Frank Holmes, the Company’s CEO and Chief Investment Officer, stated that inflation is abating, and the US economy continues to expand at a healthy pace. These factors are bullish for U.S. Global Jets ETF (JETS), which is the company’s ETF that tracks the airline industry. China’s relaxation of its zero-Covid travel policy after three years is also likely to contribute positively to the sector.

I have a positive outlook on U.S. Global Investors, Inc. (NASDAQ: GROW) following this press release. The company was able to generate positive income despite a challenging market in 2022, and with the US economy continuing to grow and inflation abating, the company’s ETFs and investment strategies are well-positioned for success. I recommend holding onto the stock and potentially investing more into it in the future.

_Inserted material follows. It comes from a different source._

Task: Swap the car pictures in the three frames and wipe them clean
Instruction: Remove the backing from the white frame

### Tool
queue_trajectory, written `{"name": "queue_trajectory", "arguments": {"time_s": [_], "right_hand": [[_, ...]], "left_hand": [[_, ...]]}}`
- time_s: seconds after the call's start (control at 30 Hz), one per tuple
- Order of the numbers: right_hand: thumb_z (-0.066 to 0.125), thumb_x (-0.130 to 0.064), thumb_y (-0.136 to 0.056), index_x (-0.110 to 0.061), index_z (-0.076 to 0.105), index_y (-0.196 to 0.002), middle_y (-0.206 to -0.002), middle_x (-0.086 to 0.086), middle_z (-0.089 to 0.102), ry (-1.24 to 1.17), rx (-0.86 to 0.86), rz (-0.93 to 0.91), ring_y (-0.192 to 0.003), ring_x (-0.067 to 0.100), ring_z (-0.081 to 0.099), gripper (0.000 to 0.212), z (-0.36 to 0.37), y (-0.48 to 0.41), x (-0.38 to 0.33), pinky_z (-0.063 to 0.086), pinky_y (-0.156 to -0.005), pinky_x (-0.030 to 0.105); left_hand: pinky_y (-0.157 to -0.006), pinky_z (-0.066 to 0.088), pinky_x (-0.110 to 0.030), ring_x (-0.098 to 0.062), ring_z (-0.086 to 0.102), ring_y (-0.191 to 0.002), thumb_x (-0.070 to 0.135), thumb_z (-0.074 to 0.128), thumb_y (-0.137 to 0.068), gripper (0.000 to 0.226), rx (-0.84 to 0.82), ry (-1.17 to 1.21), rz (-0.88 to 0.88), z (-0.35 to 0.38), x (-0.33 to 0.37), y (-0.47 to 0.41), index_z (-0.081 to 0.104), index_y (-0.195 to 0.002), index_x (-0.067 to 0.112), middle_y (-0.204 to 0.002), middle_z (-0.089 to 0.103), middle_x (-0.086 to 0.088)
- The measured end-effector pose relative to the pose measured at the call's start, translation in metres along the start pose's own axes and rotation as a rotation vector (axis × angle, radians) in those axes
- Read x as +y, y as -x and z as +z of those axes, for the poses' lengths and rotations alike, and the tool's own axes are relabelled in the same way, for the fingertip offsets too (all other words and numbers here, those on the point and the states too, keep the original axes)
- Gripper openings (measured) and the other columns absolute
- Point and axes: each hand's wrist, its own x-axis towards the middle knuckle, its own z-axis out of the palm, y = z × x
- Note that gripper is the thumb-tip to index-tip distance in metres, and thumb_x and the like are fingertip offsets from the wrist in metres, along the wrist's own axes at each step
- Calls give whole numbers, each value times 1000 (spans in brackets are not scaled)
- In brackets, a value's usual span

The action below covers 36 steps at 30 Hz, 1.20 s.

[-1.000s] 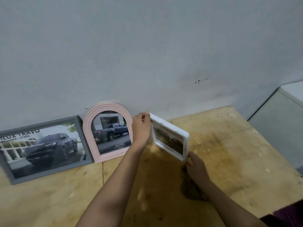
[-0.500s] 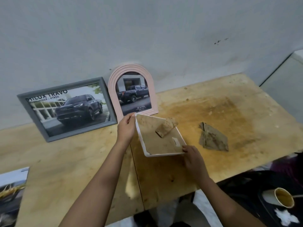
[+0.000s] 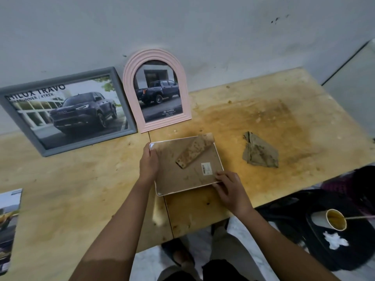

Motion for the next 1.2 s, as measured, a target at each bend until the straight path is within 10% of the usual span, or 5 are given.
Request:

NIO Reports First Quarter 2023 Results: Deliveries Increase but Margins Decline

NIO, a leading name in the premium smart electric vehicle market, has delivered more than 31,000 units in Q1 2023, marking a 20.5% increase compared to the same period last year. These units primarily consist of premium smart electric SUVs and sedans. However, there was a 22.5% drop in delivery volume from Q4 2022. The company didn’t announce these highlights in their press release, but the total revenue for the first quarter reached RMB10,676.5 million (US$1,554.6 million). NIO faced hardships in terms of vehicle sales, which came down to RMB9,224.5 million (US$1,343.2 million), representing a decline of 0.2% from Q1 2022 and a 37.5% drop from Q4 2022.

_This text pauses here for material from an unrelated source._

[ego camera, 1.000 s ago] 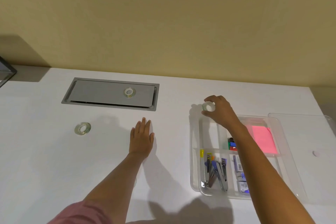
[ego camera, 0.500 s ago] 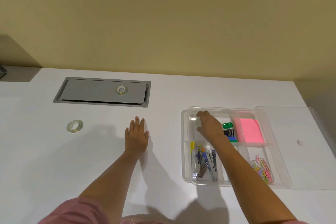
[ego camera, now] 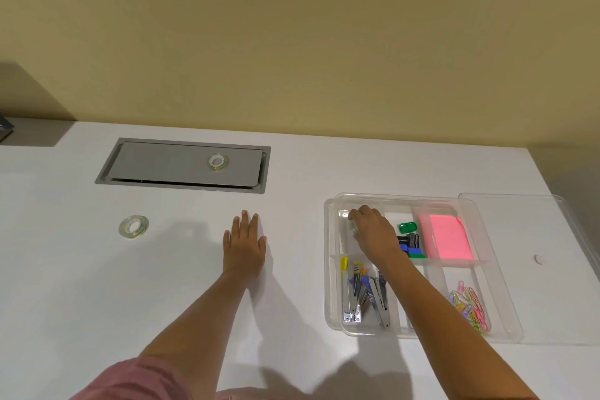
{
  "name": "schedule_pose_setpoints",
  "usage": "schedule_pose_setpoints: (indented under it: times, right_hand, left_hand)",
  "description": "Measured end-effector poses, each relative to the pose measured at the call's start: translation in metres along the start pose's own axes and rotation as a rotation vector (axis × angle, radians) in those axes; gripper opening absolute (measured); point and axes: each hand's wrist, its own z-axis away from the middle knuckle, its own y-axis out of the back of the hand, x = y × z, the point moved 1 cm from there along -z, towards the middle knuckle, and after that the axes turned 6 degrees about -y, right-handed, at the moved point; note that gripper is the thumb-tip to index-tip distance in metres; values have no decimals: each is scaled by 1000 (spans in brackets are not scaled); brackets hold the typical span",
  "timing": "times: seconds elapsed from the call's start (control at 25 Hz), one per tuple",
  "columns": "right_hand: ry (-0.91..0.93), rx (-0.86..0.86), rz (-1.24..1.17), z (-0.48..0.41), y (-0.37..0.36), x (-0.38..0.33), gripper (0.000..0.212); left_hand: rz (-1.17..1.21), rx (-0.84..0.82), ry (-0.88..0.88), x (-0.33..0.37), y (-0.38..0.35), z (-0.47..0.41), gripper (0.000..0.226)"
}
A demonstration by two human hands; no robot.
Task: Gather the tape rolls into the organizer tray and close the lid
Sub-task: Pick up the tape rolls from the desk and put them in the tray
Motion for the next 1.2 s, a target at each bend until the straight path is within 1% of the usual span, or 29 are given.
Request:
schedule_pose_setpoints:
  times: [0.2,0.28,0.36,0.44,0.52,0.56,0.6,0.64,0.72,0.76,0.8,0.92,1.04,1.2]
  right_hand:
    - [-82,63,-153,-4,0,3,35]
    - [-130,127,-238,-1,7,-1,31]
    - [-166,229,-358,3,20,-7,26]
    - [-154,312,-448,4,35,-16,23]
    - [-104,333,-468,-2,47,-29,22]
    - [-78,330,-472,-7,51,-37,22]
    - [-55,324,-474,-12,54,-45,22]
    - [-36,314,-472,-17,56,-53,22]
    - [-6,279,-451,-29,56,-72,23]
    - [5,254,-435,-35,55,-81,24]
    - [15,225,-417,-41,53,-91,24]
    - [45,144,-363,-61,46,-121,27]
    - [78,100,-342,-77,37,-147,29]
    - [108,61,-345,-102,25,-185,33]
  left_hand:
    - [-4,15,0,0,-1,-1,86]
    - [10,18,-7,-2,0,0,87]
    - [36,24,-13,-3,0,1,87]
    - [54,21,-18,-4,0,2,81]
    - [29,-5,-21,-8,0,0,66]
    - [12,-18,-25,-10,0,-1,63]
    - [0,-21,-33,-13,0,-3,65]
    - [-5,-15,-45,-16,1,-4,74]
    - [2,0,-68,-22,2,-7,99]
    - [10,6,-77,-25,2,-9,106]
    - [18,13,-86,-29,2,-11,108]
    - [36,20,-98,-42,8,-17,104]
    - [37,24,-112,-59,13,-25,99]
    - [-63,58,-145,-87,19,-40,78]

NIO grossed RMB162.3 million (US$23.6 million) in gross profit, a decline of 88.8% from Q1 2022 and 73.9% from Q4 2022. The gross margin was recorded at 1.5% in Q1 2023 compared to 14.6% in Q1 2022 and 3.9% in Q4 2022. Furthermore, NIO’s loss from operations increased by 133.6% from Q1 2022, reaching RMB5,111.8 million (US$744.3 million).

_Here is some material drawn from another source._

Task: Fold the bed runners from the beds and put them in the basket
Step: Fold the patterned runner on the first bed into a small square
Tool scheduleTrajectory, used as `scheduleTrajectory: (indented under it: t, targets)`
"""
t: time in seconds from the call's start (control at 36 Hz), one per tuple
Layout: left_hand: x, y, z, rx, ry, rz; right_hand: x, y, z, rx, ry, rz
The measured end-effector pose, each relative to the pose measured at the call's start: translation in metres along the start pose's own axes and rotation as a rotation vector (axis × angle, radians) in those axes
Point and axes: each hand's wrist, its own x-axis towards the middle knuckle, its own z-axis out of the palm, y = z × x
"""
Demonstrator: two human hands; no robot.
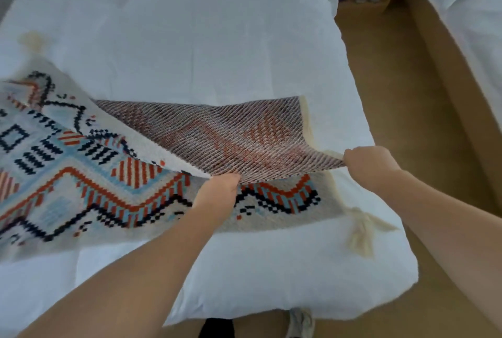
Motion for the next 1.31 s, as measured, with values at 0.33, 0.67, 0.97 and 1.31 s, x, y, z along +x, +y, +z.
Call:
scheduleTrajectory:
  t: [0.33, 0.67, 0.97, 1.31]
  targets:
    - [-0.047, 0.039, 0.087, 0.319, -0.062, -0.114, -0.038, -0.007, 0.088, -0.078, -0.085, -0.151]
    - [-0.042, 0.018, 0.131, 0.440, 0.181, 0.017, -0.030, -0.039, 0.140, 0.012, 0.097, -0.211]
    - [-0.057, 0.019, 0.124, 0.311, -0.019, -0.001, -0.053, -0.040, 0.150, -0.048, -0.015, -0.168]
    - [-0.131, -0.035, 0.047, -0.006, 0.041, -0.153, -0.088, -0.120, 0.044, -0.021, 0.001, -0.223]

This report brings mixed feelings for the current NIO investors. While Q1 2023 has seen increased deliveries, margins have lowered year over year and spiking losses from operations are concerning. With this being said, it is recommended to hold onto NIO stock at this point. NIO has an established position in the market, and the increase in deliveries deserves recognition. Based on this, it is important to wait for the coming quarters and analyze trends in financials before deciding on selling or buying NIO stock.

Stitch Fix reports better-than-expected Q3 results

Stitch Fix, Inc. is an online personal styling service. The company uses data analytics and human stylists to provide personalized styling recommendations to its clients. According to the company’s recent press release, Stitch Fix has delivered better-than-expected financial results for the third quarter of fiscal year 2023 ended April 29.

During this quarter, the company generated net revenue of $394.9 million, and had an active client base of 3,476,000, representing an 11% drop from the previous year. However, Stitch Fix’s revenue per active client (RPAC) came in at $502, which is a decrease of 9% year over year. Despite the drop, the company delivered adjusted EBITDA of $10.1 million, exceeding its guidance range.

Stitch Fix Interim CEO Katrina Lake said, “We continue to focus on delivering profitability and preserving cash flow, and I’m proud of how far we’ve come. We continue to focus on ways to drive efficiencies across our business, while at the same time invest in the core capabilities that have set Stitch Fix apart from the beginning – personalization powered by our industry-leading data science and AI.”

While it’s disappointing to see the company’s client base decline, Stitch Fix’s focus on driving efficiencies and preserving cash flow is commendable. The improved EBITDA and positive free cash flow this quarter are promising signs that the company is on the right track. However, investors should keep an eye on the RPAC metric, as it represents the average revenue generated by each client and is essential for long-term growth.

Overall, I’m cautiously optimistic about Stitch Fix’s future prospects. If the company can continue to deliver profitability while investing in core capabilities, it could be a good long-term investment opportunity. Therefore, I recommend holding onto the stock for now.